* _REQUIRED ACTION_
Go to the line below containing "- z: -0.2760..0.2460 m" and print exactly from there through the line containing "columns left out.", both included. Print nothing else.

[EXCERPTED RECORDS]

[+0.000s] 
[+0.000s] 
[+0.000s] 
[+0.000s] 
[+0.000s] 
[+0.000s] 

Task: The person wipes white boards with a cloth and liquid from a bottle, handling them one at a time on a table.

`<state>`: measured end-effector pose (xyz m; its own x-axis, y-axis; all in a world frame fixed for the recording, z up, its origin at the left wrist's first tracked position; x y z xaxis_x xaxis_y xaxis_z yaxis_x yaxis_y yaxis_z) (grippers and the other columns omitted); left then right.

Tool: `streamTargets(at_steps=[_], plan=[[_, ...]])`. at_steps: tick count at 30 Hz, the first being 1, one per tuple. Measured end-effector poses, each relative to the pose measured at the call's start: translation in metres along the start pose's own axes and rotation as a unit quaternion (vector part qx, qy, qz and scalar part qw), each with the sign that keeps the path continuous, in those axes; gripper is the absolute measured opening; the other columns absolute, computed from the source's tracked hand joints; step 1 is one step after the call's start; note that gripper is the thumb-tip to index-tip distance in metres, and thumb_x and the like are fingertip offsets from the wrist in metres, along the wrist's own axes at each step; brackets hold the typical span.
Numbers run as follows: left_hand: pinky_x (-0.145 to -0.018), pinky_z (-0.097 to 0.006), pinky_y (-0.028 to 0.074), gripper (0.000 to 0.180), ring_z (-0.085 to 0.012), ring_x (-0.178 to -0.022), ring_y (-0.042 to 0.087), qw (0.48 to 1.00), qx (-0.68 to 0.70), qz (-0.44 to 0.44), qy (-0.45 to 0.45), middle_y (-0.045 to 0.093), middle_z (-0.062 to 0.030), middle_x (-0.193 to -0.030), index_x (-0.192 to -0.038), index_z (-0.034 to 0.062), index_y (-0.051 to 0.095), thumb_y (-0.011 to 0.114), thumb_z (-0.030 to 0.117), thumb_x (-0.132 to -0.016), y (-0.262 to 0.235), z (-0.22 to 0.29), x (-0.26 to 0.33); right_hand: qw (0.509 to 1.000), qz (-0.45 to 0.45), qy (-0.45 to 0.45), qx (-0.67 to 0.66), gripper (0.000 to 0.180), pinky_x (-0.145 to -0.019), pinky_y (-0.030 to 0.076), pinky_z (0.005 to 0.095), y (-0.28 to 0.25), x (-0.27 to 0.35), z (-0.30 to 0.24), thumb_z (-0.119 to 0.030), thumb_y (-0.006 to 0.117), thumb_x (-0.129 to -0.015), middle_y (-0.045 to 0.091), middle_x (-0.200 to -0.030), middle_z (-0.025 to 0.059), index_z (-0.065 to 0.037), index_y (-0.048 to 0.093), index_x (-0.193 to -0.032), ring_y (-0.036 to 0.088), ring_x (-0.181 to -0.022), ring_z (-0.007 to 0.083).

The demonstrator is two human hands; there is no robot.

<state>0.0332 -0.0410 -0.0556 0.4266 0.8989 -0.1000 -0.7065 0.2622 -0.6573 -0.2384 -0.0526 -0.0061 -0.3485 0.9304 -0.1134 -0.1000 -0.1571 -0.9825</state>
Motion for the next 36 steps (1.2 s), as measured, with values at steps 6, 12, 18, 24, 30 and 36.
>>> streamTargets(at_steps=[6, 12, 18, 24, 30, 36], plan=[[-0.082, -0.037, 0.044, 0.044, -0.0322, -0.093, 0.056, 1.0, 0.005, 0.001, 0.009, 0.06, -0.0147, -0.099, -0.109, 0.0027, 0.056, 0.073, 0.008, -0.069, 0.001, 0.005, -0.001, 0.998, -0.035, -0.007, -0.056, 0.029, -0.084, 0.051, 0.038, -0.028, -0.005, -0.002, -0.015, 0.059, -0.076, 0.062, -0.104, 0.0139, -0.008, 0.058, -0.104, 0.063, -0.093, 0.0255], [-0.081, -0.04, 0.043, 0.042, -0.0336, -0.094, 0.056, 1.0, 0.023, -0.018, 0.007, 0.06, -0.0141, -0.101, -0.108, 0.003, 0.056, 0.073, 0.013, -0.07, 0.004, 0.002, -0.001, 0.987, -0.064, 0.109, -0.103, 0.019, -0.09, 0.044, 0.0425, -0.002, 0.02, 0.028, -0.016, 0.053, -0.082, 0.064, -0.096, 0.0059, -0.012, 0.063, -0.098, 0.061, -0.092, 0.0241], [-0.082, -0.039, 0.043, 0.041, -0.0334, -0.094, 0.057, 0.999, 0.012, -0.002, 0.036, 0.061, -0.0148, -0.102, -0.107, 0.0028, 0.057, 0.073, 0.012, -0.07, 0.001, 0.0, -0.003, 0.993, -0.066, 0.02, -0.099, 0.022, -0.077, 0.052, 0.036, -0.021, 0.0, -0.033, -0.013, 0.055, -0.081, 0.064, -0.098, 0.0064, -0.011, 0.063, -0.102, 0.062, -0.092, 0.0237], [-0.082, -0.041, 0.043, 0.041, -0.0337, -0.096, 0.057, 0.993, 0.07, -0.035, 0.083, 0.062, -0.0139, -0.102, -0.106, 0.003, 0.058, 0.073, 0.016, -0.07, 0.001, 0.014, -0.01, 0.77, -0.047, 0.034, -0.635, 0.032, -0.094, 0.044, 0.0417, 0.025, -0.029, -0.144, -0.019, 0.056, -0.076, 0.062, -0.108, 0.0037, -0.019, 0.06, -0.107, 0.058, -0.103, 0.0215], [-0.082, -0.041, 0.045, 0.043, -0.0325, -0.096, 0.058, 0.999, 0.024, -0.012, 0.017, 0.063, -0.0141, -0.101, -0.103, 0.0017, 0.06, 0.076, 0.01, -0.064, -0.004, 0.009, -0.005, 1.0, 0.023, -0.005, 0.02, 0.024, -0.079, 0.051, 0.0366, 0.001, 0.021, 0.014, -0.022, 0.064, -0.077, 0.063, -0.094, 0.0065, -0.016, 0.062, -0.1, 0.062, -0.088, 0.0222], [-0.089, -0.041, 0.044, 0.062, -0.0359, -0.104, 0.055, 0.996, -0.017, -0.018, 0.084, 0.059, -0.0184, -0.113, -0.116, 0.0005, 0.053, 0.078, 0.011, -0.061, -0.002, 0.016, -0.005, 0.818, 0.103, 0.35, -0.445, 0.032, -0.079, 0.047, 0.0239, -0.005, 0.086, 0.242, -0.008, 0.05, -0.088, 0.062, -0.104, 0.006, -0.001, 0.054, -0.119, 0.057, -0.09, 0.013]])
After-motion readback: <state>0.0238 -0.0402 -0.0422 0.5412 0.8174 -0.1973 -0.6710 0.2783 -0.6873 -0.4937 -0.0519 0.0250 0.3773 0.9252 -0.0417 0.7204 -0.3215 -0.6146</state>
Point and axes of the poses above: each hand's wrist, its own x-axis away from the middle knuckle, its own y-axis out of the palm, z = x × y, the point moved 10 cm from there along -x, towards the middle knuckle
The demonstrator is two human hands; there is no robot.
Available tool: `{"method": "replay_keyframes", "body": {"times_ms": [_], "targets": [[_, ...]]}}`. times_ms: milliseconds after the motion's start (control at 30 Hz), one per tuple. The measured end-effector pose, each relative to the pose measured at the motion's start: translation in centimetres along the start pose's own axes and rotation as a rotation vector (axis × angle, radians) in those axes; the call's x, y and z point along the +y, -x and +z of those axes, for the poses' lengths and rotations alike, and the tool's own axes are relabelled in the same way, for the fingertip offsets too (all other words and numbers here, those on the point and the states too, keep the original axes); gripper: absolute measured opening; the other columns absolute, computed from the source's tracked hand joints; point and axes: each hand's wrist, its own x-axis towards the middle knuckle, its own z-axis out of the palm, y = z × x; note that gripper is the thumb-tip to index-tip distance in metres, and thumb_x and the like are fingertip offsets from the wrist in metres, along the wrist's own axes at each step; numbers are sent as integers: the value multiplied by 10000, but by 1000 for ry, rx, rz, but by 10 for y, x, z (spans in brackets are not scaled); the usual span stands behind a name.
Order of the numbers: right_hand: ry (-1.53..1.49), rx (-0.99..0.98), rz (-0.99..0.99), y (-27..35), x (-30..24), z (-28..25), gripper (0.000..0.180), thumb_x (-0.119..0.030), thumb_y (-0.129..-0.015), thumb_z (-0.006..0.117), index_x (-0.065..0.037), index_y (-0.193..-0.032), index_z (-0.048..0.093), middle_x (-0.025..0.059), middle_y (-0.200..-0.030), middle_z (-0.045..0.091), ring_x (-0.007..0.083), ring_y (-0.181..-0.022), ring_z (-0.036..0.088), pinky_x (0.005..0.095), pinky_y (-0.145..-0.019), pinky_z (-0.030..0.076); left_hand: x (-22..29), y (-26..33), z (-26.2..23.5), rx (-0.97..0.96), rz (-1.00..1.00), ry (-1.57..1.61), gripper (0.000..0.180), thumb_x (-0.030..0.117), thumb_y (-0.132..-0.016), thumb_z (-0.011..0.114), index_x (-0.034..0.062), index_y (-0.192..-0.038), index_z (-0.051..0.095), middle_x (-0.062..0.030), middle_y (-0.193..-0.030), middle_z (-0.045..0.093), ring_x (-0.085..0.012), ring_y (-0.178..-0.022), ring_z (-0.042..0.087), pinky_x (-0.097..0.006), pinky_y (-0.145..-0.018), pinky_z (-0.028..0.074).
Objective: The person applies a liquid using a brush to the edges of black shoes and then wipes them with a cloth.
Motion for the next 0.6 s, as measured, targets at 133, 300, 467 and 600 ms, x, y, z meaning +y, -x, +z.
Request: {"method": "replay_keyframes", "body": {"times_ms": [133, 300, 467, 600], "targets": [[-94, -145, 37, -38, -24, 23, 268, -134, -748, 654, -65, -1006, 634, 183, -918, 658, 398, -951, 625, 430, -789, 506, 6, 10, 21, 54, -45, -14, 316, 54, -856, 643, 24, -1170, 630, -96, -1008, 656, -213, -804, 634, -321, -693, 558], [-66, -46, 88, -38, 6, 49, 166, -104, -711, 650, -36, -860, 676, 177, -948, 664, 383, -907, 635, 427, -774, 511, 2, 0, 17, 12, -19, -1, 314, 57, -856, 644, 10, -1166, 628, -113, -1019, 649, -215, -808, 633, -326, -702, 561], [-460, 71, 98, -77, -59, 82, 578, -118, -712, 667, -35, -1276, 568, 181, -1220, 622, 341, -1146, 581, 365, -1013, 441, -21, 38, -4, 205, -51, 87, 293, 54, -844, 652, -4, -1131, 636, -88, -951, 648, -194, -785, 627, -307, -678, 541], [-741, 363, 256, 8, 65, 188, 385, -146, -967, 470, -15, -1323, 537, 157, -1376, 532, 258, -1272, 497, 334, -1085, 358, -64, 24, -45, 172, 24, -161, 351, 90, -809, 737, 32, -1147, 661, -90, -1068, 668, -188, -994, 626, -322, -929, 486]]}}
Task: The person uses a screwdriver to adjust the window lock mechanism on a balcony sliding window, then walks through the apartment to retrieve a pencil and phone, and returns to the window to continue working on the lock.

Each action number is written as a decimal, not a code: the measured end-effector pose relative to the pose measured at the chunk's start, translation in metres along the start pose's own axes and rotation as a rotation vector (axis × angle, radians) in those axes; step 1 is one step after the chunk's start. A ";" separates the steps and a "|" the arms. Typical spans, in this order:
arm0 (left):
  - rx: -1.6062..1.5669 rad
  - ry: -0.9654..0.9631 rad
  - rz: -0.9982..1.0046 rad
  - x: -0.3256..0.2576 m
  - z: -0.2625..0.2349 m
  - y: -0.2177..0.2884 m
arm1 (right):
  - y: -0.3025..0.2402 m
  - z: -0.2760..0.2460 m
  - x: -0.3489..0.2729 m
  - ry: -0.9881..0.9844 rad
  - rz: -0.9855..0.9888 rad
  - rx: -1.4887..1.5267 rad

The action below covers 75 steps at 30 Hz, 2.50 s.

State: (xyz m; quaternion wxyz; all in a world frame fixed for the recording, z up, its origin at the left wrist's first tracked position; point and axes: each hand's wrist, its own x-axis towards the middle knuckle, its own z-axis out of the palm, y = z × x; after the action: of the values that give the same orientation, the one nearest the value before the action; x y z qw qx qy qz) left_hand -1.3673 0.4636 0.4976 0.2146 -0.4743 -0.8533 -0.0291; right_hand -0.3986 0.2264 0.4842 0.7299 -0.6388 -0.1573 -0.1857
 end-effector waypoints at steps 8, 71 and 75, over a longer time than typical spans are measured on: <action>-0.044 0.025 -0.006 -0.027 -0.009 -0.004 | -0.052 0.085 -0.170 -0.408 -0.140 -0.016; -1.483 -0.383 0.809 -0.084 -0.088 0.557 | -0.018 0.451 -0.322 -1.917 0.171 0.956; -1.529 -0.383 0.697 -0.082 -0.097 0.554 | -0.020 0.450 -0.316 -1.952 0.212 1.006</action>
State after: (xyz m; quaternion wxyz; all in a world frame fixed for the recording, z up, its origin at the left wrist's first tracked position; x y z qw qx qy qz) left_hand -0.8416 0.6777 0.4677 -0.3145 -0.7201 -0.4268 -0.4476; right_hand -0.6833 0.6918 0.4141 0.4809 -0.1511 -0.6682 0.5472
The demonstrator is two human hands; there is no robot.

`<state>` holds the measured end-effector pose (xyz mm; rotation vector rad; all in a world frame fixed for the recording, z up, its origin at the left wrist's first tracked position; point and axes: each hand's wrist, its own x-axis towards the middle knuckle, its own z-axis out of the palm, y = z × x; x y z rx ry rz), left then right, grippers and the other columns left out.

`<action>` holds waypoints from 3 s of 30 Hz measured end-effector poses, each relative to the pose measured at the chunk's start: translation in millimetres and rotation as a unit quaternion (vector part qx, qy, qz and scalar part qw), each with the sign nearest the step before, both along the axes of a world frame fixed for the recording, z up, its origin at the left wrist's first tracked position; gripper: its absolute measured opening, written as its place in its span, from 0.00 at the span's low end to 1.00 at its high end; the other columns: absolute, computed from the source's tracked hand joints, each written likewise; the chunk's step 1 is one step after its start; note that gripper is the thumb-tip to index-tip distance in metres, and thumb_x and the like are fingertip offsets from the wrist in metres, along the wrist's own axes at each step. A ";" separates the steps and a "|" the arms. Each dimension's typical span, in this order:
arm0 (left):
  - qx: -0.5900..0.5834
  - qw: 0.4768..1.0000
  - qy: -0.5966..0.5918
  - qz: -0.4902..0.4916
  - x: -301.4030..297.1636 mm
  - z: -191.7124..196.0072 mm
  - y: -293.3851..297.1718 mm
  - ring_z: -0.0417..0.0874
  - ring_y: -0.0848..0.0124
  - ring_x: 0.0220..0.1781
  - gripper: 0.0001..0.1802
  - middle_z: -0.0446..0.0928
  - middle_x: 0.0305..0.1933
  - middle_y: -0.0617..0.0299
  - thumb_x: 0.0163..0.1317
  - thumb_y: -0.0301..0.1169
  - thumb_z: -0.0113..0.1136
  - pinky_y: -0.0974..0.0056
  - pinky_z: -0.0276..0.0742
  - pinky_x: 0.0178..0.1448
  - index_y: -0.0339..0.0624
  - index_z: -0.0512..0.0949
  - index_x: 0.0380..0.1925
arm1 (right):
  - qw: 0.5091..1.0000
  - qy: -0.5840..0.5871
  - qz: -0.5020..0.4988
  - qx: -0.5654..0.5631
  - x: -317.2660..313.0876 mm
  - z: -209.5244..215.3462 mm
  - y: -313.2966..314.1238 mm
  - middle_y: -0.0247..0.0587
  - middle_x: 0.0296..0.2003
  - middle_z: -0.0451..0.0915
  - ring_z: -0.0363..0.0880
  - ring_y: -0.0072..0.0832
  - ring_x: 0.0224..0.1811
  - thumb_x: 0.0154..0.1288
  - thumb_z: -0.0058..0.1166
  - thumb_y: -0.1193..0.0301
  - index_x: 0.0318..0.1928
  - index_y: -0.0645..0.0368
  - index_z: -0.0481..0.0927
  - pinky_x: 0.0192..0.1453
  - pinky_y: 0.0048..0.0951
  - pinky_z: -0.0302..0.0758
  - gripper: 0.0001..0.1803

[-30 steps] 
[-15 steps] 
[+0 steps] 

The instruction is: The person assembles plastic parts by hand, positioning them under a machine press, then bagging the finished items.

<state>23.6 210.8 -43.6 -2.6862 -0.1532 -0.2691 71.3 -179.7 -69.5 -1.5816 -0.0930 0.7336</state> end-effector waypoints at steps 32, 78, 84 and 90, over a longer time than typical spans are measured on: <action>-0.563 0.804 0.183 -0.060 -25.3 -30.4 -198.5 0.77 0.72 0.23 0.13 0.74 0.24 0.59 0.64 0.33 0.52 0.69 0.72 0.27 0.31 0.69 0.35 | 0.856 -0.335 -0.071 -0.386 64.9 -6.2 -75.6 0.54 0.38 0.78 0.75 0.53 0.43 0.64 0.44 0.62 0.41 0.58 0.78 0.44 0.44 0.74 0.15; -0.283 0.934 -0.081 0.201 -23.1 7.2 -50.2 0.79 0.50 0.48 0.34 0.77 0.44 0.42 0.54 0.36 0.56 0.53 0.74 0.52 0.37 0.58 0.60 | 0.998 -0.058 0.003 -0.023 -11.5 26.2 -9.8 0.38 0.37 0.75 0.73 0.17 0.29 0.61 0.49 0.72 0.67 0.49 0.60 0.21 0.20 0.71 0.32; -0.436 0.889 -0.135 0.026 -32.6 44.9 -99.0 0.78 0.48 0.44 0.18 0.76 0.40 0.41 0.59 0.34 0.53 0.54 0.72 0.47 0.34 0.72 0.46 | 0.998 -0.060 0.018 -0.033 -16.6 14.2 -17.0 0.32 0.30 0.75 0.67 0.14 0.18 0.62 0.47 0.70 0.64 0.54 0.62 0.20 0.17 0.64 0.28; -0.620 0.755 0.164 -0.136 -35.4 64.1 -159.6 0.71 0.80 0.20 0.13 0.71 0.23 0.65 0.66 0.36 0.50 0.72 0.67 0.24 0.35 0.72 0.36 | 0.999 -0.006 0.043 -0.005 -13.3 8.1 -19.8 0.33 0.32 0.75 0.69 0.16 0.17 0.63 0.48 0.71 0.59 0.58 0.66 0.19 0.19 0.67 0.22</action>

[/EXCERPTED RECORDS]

* _COMPLETED EXERCISE_
  - z: -0.2760..0.2460 m
  - x: -0.3489..0.2729 m
  - ry: -0.9881..0.9844 rad
  - rz: -0.9855..0.9888 rad
  - rx: -1.4887..1.5267 rad

The action below covers 75 steps at 30 Hz, 2.50 s.

State: (xyz m; quaternion wxyz; all in a world frame fixed for the recording, z up, its origin at the left wrist's first tracked position; point and axes: each hand's wrist, its own x-axis towards the middle knuckle, its own z-axis out of the palm, y = z × x; after the action: of the values that give the same orientation, the one nearest the value before the action; x y z qw qx qy qz) left_hand -1.3673 0.4636 0.4976 0.2146 -0.4743 -0.8533 -0.0291; right_hand -0.3986 0.2264 0.4842 0.7299 -0.6388 -0.1573 -0.1857
 end-effector waypoints at steps 8, 71 and 75, over a longer time than typical spans are measured on: <action>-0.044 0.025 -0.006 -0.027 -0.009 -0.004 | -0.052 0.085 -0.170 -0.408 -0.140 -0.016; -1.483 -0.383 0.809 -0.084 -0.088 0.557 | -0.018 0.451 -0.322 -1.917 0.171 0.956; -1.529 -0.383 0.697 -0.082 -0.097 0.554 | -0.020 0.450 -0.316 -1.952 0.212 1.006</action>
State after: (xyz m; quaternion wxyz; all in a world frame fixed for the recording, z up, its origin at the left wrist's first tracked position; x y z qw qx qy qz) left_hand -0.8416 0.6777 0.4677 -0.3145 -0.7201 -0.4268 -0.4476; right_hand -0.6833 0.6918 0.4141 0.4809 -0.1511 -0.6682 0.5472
The demonstrator is two human hands; there is no robot.

`<state>` holds the measured end-effector pose (xyz mm; rotation vector rad; all in a world frame fixed for the recording, z up, its origin at the left wrist's first tracked position; point and axes: each hand's wrist, its own x-axis towards the middle knuckle, its own z-axis out of the palm, y = z × x; x y z rx ry rz), left then right, grippers and the other columns left out.

What this exercise needed has been supplied.